Elon Musk, fresh off completing his purchase of Twitter, has made one of his first orders of business making the site's infamous "Blue Checks" pay — literally.

According to a report from Platformer and The Verge, Musk's apparent first big idea to get Twitter to generate revenue is to make being verified on the platform a $20/month service. Furthermore, the team in charge of developing the subscription service has until November 7th to deliver, or they're all fired.

Twitter's verification system was implemented in 2009 after baseball manager Tony La Russa sued the company because someone was impersonating him on the platform. Since then, it's become one of the site's more notorious and contentious features.

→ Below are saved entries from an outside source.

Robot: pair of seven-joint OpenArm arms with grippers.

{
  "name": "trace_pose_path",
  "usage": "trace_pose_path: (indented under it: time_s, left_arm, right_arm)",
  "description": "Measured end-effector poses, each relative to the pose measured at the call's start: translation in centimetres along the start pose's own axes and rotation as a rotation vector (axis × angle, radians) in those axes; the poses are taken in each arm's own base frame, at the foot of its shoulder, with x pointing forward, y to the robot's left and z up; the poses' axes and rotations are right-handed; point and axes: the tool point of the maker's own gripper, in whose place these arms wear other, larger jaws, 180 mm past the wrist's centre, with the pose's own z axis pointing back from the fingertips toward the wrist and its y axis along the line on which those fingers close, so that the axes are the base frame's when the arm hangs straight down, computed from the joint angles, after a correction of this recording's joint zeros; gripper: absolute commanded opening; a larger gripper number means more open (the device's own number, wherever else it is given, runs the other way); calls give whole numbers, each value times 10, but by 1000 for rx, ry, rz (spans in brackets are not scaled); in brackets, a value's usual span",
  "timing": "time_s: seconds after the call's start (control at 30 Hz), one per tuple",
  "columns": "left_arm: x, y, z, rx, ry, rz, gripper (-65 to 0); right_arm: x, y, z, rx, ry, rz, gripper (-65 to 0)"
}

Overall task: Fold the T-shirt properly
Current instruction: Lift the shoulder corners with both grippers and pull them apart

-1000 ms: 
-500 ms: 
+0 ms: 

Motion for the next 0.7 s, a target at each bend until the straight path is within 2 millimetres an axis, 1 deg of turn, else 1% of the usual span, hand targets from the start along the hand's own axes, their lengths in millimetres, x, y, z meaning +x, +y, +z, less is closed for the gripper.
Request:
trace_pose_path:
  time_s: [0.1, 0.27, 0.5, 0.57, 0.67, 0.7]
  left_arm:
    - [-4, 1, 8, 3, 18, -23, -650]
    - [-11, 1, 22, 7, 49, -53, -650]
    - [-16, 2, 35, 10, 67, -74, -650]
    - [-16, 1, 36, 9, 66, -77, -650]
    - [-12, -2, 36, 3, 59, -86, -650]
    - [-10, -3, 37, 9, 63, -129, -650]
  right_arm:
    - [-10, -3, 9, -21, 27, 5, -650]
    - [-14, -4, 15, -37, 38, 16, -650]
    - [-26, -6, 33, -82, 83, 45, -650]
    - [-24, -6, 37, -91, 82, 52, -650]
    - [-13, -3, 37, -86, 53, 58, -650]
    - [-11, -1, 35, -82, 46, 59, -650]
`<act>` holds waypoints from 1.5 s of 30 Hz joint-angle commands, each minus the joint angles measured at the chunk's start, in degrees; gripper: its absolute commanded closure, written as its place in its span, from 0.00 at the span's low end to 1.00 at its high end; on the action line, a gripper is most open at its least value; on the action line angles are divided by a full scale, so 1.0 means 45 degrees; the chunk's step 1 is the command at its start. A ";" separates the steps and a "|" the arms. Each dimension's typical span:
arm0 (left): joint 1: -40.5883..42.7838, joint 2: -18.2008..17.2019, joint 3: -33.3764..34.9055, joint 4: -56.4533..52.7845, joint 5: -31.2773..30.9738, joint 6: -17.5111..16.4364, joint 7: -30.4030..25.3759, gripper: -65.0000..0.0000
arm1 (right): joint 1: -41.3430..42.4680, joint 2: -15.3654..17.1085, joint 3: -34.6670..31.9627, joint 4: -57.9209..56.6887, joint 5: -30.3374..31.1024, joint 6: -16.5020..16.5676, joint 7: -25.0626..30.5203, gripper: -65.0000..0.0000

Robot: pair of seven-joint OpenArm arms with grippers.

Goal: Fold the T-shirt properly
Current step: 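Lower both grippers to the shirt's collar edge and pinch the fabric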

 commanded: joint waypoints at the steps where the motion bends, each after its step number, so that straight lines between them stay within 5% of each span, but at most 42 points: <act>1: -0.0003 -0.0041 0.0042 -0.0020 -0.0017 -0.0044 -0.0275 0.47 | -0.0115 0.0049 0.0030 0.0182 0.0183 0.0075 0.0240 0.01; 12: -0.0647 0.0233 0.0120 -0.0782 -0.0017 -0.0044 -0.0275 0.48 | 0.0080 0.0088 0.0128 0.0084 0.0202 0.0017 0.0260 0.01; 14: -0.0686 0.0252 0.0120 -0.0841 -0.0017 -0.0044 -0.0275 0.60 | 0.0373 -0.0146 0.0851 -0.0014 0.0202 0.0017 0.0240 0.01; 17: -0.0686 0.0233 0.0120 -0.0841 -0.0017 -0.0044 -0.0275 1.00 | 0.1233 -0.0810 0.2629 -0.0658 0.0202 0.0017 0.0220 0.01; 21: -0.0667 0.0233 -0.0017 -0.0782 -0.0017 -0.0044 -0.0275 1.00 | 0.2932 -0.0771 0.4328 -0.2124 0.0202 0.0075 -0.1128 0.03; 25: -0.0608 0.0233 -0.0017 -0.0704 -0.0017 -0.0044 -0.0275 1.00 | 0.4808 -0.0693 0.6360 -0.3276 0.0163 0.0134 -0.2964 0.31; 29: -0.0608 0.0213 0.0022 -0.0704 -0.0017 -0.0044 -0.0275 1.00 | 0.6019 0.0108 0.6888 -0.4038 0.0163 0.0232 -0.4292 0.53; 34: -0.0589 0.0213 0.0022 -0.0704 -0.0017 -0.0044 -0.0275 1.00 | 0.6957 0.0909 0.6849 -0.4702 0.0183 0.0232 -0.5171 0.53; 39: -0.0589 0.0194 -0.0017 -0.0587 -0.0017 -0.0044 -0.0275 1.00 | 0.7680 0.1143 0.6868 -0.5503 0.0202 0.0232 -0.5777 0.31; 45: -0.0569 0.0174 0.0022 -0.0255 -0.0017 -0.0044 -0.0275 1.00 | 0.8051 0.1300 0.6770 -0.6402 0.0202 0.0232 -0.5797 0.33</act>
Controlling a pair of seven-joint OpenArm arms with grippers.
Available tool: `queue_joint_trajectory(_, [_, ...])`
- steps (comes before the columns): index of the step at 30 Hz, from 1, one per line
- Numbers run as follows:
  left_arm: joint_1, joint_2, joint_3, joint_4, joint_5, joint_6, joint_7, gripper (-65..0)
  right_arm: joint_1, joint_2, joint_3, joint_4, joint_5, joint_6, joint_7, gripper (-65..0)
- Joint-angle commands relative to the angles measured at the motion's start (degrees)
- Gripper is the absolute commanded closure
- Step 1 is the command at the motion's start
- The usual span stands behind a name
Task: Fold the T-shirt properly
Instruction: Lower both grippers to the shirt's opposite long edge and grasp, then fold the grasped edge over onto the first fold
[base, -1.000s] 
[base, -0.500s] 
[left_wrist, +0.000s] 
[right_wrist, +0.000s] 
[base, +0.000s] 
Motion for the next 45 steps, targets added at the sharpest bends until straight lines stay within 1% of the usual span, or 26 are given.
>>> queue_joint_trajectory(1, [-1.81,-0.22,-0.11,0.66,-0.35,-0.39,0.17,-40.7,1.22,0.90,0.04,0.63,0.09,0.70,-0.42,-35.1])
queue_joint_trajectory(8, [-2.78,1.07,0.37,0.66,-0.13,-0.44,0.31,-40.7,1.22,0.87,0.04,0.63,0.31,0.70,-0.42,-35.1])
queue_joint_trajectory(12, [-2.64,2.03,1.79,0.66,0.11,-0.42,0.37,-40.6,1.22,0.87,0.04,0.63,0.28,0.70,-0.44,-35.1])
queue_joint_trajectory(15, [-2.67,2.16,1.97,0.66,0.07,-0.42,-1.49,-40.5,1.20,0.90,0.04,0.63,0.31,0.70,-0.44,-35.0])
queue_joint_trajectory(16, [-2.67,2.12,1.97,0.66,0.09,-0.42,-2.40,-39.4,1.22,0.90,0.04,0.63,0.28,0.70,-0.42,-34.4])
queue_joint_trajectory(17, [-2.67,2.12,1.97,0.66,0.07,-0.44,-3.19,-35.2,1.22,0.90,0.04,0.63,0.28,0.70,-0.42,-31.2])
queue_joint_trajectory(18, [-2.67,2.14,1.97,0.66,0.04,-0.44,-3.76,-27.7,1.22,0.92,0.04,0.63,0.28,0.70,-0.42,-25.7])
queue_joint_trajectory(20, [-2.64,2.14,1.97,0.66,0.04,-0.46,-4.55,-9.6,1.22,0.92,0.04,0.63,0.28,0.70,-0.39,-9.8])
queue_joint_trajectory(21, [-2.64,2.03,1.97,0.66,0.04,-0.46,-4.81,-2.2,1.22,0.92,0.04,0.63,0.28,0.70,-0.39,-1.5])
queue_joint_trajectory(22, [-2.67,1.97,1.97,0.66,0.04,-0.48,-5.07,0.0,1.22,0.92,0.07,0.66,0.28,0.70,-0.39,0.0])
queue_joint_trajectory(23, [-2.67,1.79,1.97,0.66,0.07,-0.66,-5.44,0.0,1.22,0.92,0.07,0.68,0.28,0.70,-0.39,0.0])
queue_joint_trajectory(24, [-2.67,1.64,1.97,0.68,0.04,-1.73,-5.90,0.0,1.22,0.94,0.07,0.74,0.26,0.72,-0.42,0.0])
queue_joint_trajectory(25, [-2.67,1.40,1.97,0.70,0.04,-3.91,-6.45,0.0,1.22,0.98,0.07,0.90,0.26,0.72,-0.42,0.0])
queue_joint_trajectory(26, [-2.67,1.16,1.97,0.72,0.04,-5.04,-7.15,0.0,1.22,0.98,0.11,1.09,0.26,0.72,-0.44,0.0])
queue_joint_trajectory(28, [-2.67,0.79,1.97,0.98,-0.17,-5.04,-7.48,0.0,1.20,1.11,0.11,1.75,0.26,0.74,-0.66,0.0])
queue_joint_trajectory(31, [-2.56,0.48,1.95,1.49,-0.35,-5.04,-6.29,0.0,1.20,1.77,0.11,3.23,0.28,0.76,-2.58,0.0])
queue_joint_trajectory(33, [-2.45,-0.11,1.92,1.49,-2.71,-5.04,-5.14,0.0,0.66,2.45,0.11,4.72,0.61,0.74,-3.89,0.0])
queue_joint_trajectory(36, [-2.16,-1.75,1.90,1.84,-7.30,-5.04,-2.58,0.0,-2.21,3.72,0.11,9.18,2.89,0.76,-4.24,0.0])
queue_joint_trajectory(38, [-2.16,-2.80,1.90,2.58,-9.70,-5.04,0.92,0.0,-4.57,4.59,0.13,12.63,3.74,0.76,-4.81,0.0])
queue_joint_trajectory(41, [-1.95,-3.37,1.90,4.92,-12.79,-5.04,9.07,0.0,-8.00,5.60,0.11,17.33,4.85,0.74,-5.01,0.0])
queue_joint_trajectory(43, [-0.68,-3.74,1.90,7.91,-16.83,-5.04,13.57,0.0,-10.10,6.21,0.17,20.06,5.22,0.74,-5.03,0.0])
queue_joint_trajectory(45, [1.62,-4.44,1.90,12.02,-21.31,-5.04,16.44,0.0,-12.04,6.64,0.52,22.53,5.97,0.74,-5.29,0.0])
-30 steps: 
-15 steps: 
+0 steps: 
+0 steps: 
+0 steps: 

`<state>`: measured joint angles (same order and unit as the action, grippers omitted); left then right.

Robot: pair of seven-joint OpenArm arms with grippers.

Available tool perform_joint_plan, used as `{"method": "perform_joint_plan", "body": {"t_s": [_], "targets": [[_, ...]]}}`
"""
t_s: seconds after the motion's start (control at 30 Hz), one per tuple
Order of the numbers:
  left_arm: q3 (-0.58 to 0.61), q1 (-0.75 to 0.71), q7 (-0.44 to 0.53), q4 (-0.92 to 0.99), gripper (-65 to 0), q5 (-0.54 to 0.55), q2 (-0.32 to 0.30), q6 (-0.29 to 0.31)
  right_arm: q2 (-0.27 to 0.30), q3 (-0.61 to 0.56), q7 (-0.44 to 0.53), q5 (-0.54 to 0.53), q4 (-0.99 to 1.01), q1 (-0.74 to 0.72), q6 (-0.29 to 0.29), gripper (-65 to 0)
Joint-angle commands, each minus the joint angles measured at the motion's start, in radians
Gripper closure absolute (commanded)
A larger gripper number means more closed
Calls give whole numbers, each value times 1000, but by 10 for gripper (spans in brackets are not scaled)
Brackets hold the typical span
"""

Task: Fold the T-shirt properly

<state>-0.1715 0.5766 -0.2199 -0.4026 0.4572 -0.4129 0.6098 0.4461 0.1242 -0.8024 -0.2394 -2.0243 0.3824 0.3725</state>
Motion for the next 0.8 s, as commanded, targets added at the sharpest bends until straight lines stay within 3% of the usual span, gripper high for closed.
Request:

There is an impression among some on the internet that those with verified accounts are liberals with inflated egos, and nearly any major piece of Twitter discourse will find people (often conservatives) rolling their eyes at the "blue checks" weighing in on whatever controversy is circulating on Twitter that day.

Musk's plan can be seen as a bet that the ego stroke of a blue check will be worth $20 a month to enough people to generate a lucrative revenue stream. However, as the news spread about the new plan, many Twitter users, including some verified users, laughed and expressed they'd gladly let their blue ticks go rather than pay to maintain them. They also joked that paying $20 per month for a little symbol would be very dorky.

Others noted that Musk's strict and tight deadline for the feature could be a recipe for problems. Twitter has historically only delivered new features after months, and sometimes years, of rigorous testing.

That Musk gave a development team a week to develop a subscription service or face dismissal seemed draconian to some and opened up the potential for a rushed, buggy final product.

While the new $20 price tag will almost assuredly result in a mass un-verification on Twitter, some think it will still get Twitter some money. Some have noted that even if 90 percent of currently verified accounts don't opt into the subscription service, if just 10 percent do, Twitter could rake in $7.2 million a month.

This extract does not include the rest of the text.